EXERCISE DESCRIPTION: The line containing "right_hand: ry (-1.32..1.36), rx" marks the end, so write out exactly every line from the top of the entries below through that one.

BEGIN

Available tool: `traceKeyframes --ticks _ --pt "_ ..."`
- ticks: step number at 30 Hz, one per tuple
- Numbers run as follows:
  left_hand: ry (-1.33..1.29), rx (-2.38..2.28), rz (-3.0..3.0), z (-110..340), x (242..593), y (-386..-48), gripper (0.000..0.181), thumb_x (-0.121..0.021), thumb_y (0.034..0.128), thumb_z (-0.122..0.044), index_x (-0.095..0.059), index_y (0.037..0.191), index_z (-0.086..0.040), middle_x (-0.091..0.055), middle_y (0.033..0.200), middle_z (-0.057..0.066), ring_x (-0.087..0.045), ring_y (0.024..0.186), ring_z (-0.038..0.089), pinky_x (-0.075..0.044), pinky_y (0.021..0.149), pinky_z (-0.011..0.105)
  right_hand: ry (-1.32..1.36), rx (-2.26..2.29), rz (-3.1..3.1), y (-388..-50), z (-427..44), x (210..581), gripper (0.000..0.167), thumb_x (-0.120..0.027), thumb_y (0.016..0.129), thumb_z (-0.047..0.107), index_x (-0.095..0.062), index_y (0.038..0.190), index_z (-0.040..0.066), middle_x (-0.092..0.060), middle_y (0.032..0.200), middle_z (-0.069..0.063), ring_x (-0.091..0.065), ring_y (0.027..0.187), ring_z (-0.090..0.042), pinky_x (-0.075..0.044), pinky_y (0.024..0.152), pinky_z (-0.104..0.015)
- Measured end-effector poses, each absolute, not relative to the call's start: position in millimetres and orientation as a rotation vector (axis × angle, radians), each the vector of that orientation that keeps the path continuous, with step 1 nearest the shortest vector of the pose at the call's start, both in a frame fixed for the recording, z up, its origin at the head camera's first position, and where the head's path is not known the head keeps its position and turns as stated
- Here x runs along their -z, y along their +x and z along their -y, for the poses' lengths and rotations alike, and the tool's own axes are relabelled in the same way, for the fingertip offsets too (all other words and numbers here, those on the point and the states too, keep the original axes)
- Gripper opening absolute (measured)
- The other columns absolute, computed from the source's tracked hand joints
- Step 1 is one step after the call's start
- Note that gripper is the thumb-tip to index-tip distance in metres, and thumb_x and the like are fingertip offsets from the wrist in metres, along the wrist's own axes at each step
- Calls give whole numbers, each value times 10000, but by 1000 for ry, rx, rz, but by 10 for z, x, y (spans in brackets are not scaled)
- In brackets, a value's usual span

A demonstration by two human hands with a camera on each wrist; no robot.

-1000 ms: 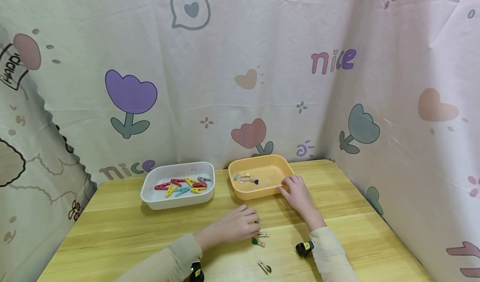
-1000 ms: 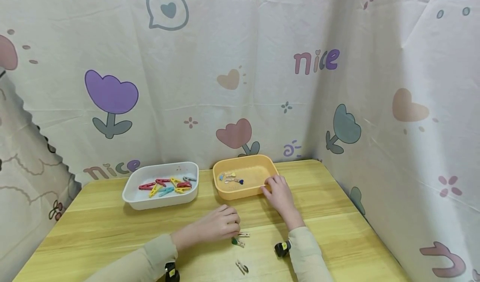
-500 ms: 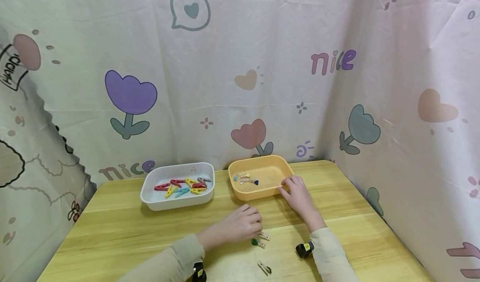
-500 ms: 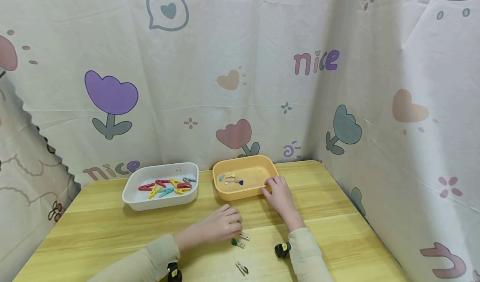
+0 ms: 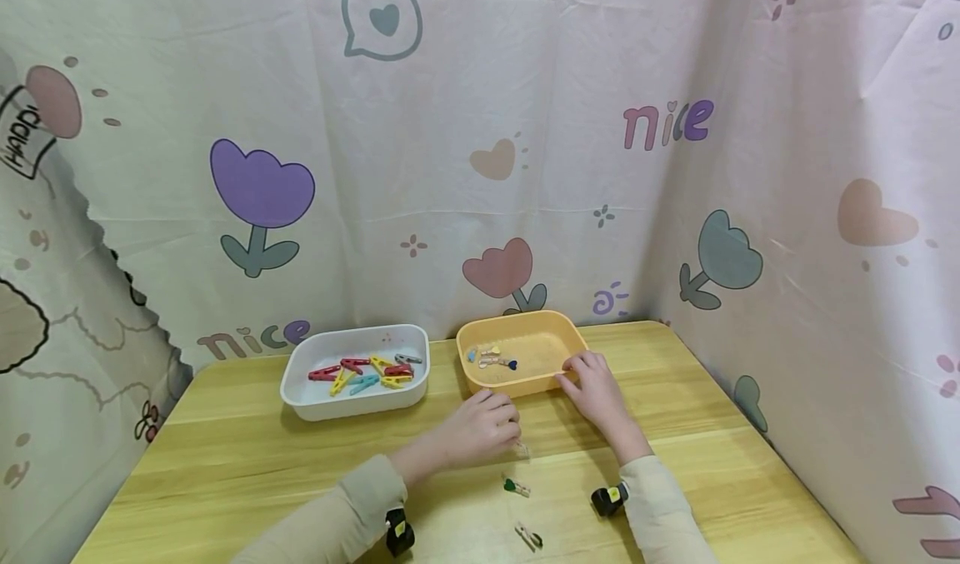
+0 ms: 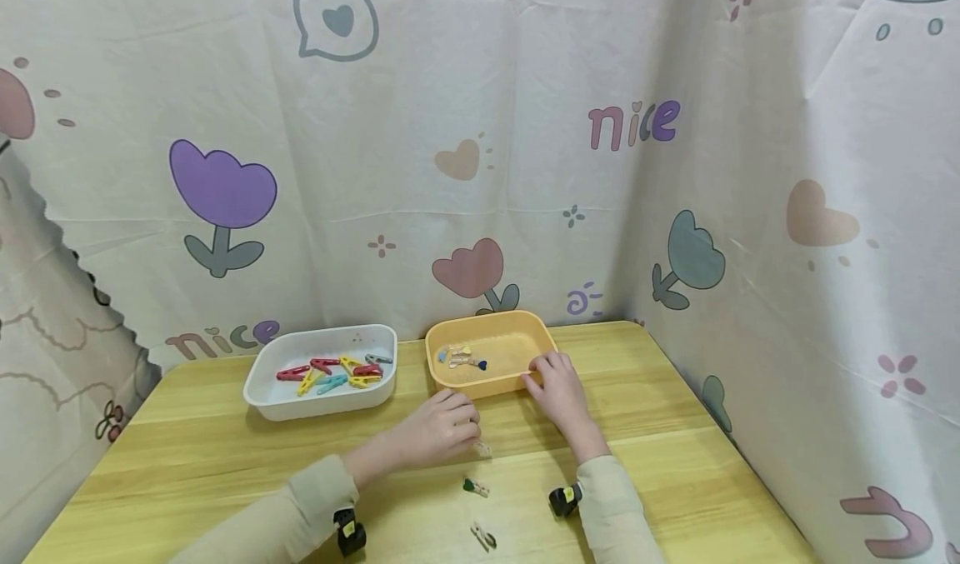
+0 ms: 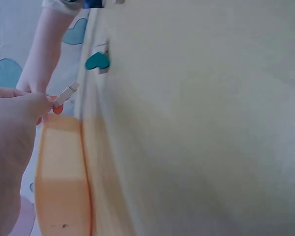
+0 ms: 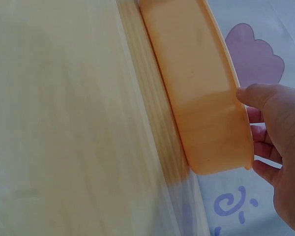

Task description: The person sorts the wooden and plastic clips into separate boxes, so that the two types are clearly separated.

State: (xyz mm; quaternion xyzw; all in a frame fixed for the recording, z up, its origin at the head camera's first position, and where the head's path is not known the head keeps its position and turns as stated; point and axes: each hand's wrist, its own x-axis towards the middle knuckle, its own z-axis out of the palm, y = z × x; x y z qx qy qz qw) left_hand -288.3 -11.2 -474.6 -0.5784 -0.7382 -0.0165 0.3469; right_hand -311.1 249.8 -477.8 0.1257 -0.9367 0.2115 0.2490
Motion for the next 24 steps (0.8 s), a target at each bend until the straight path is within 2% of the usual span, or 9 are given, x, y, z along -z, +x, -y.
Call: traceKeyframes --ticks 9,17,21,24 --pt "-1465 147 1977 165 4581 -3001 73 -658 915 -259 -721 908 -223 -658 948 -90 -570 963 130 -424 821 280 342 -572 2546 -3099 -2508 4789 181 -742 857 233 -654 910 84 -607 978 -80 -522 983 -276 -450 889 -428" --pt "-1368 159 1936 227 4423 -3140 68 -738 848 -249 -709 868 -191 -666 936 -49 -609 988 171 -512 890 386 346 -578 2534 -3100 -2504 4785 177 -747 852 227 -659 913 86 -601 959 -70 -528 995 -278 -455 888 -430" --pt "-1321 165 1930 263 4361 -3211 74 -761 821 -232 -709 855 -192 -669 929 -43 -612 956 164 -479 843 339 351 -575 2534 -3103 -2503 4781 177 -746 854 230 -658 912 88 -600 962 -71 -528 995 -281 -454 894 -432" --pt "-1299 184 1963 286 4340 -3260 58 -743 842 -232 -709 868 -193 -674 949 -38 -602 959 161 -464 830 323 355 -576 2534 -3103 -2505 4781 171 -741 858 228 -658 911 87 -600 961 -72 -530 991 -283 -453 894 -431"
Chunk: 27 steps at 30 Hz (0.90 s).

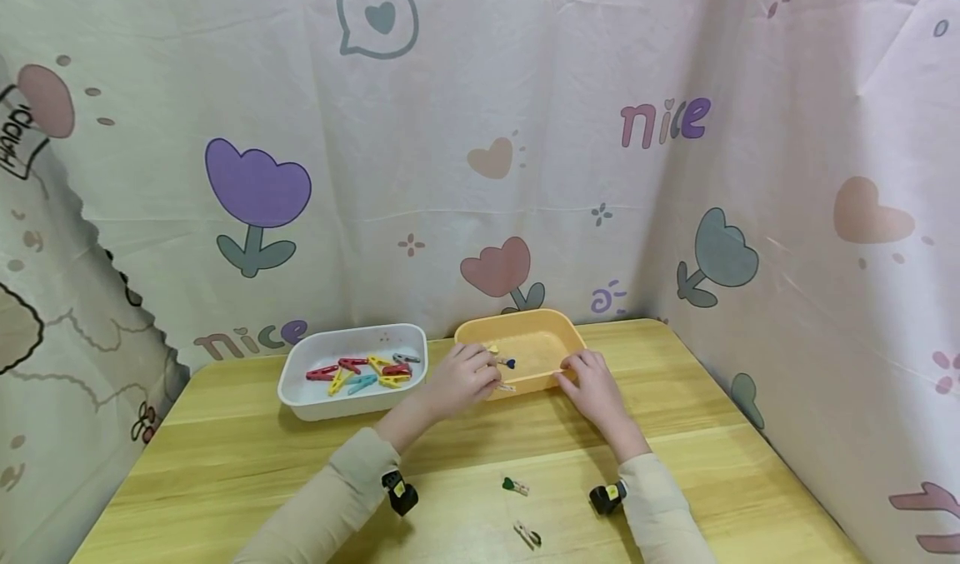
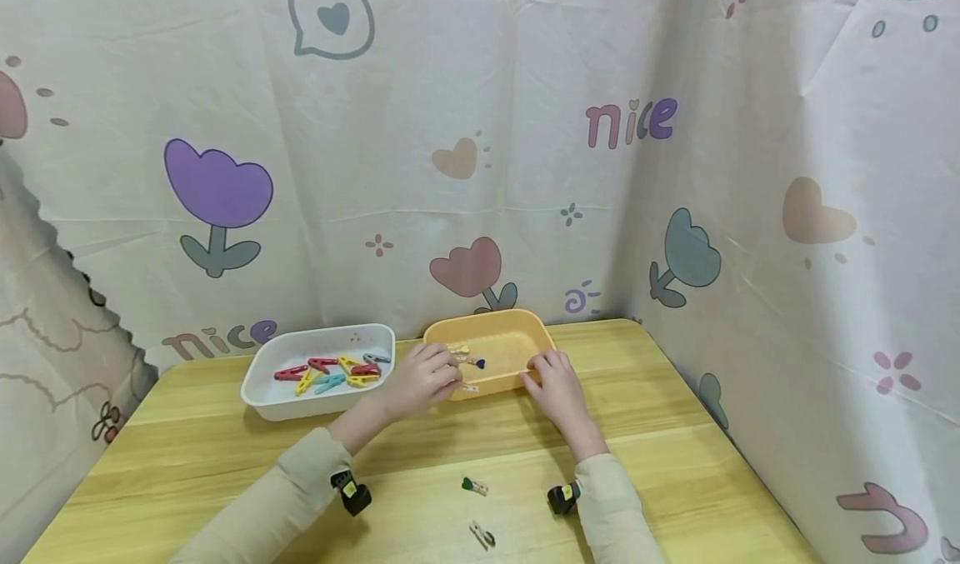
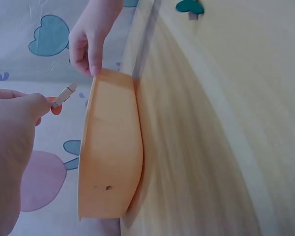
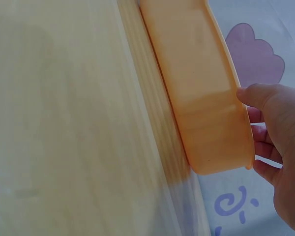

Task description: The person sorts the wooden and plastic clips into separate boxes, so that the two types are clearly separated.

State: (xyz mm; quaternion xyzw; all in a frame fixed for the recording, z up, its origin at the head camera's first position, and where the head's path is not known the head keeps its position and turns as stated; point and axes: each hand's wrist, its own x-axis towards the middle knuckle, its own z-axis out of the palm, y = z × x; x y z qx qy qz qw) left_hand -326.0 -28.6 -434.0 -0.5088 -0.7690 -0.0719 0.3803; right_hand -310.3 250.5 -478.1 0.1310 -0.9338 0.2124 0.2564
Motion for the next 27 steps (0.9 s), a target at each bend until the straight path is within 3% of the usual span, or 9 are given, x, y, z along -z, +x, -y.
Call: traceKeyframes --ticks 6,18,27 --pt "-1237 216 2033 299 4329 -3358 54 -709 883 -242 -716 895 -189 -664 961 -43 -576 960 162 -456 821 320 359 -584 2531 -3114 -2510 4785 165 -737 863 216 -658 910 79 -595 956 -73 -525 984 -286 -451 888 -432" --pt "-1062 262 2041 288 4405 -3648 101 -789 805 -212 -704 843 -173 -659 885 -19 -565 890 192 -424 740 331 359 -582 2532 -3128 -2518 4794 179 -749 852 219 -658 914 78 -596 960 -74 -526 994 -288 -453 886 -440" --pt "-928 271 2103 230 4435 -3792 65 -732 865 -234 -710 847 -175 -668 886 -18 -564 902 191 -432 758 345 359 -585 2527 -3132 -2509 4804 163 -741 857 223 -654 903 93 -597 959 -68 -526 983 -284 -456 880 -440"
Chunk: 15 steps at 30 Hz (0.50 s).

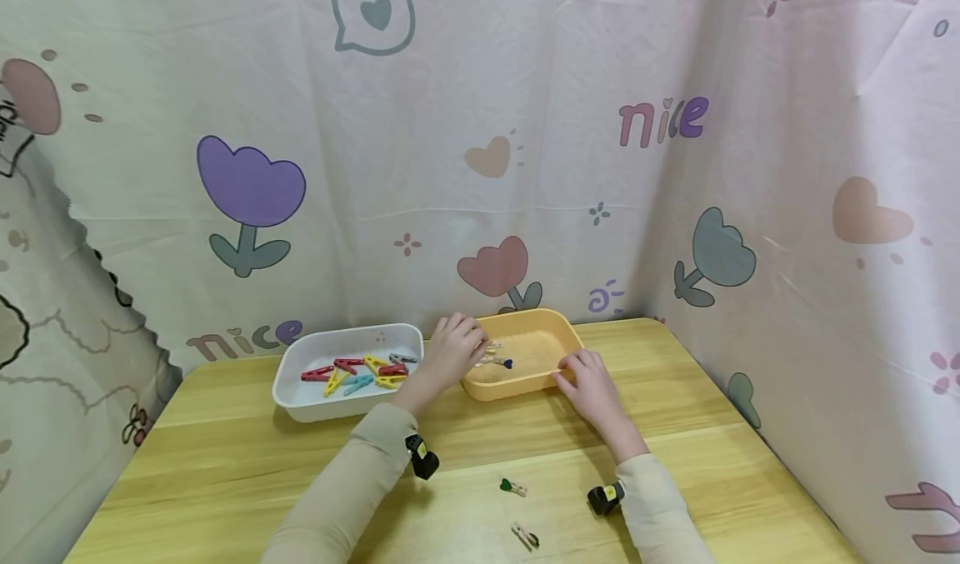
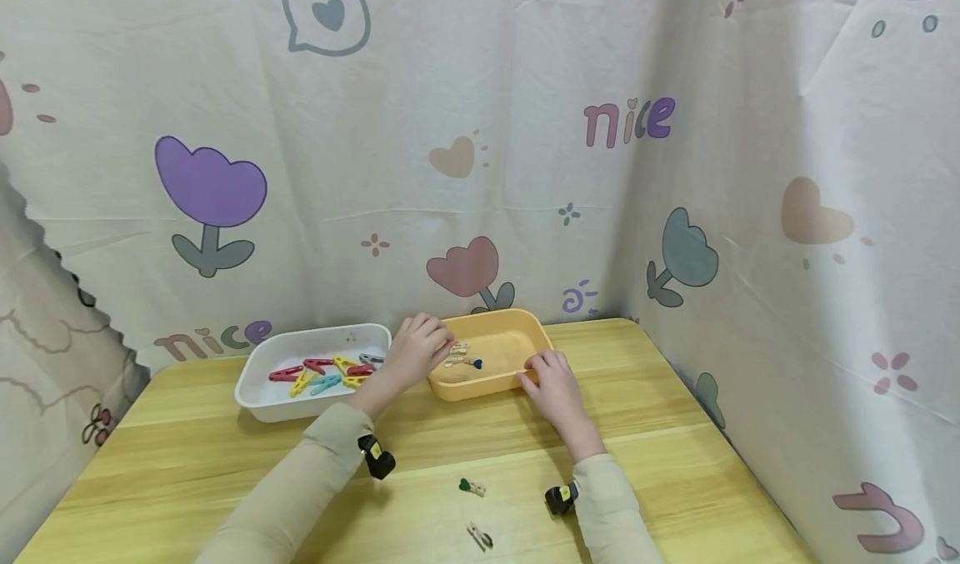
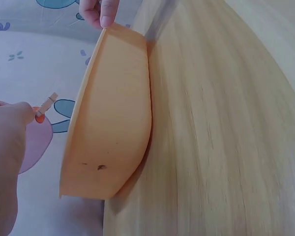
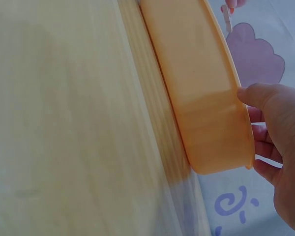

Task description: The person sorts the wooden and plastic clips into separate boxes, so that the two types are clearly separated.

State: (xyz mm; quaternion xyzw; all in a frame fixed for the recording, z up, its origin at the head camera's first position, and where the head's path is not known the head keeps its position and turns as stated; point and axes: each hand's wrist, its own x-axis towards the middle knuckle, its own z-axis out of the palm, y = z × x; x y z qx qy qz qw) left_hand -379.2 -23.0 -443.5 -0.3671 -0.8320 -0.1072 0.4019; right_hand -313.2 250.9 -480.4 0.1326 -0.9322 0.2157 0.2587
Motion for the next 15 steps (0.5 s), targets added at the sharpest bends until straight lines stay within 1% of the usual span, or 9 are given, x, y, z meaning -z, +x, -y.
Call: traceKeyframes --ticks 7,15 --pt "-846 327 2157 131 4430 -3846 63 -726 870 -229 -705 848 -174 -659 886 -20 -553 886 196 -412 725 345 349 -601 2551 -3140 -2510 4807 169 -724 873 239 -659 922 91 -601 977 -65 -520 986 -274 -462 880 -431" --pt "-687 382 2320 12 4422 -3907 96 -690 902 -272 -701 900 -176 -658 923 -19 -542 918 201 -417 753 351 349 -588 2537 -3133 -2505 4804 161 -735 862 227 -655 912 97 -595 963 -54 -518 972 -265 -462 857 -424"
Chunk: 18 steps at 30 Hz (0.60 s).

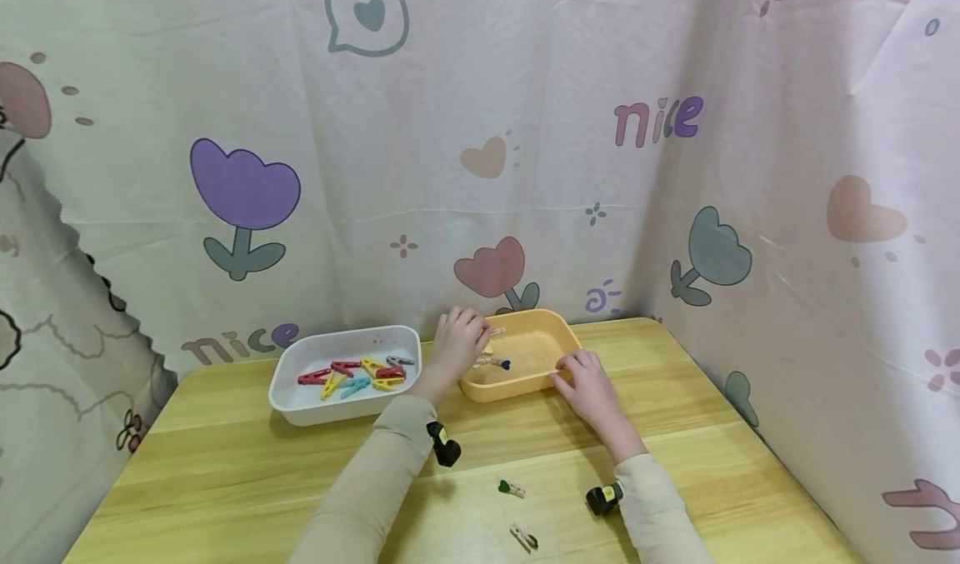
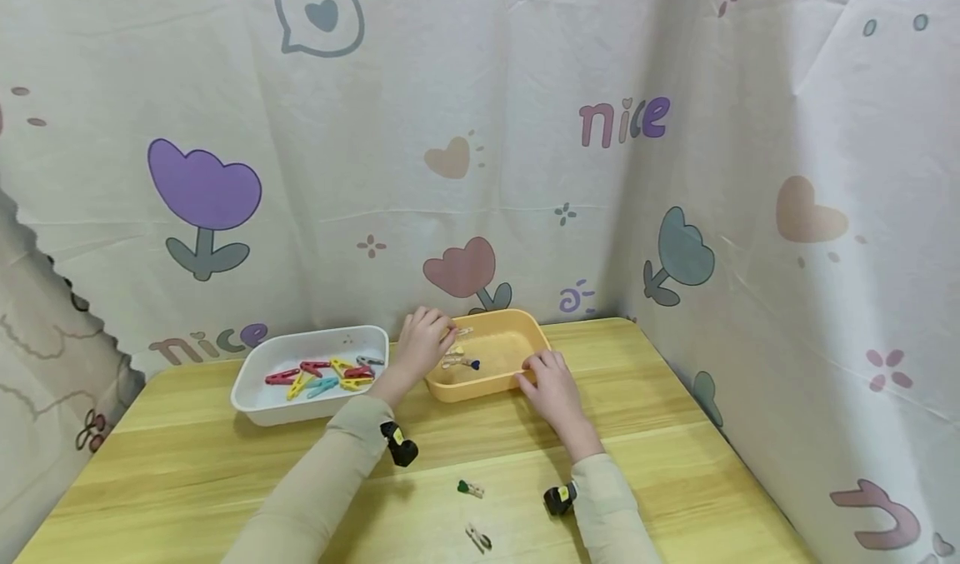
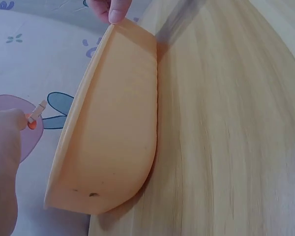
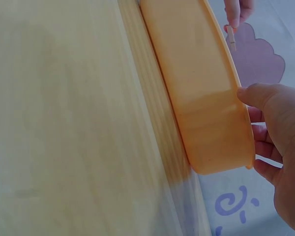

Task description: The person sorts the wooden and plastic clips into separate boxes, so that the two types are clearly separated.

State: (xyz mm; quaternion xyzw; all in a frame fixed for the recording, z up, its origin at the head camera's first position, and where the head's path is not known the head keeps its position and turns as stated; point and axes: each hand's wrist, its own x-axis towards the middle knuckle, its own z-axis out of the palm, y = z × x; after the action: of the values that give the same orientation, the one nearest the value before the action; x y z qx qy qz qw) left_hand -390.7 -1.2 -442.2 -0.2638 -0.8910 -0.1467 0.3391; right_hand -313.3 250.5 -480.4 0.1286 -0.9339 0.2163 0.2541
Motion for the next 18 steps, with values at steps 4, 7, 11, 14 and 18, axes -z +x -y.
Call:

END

ANSWER SPACE:
Available tool: `traceKeyframes --ticks _ --pt "_ ..."`
- ticks: step number at 30 Hz, one per tuple
- Numbers run as follows:
  left_hand: ry (-1.33..1.29), rx (-2.38..2.28), rz (-3.0..3.0), z (-110..340), x (242..593), y (-386..-48), gripper (0.000..0.181), thumb_x (-0.121..0.021), thumb_y (0.034..0.128), thumb_z (-0.122..0.044), index_x (-0.095..0.059), index_y (0.037..0.191), index_z (-0.086..0.040), middle_x (-0.091..0.055), middle_y (0.033..0.200), middle_z (-0.057..0.066), ring_x (-0.087..0.045), ring_y (0.024..0.186), ring_z (-0.038..0.089), pinky_x (-0.075..0.044), pinky_y (0.021..0.149), pinky_z (-0.011..0.105)
  right_hand: ry (-1.32..1.36), rx (-2.26..2.29), rz (-3.1..3.1), y (-388..-50), z (-427..44), x (210..581), gripper (0.000..0.167), thumb_x (-0.120..0.027), thumb_y (0.016..0.129), thumb_z (-0.047..0.107), index_x (-0.095..0.062), index_y (0.038..0.190), index_z (-0.040..0.066), middle_x (-0.092..0.060), middle_y (0.032..0.200), middle_z (-0.069..0.063), ring_x (-0.091..0.065), ring_y (0.027..0.187), ring_z (-0.090..0.042), pinky_x (-0.075..0.044), pinky_y (0.024..0.152), pinky_z (-0.104..0.015)

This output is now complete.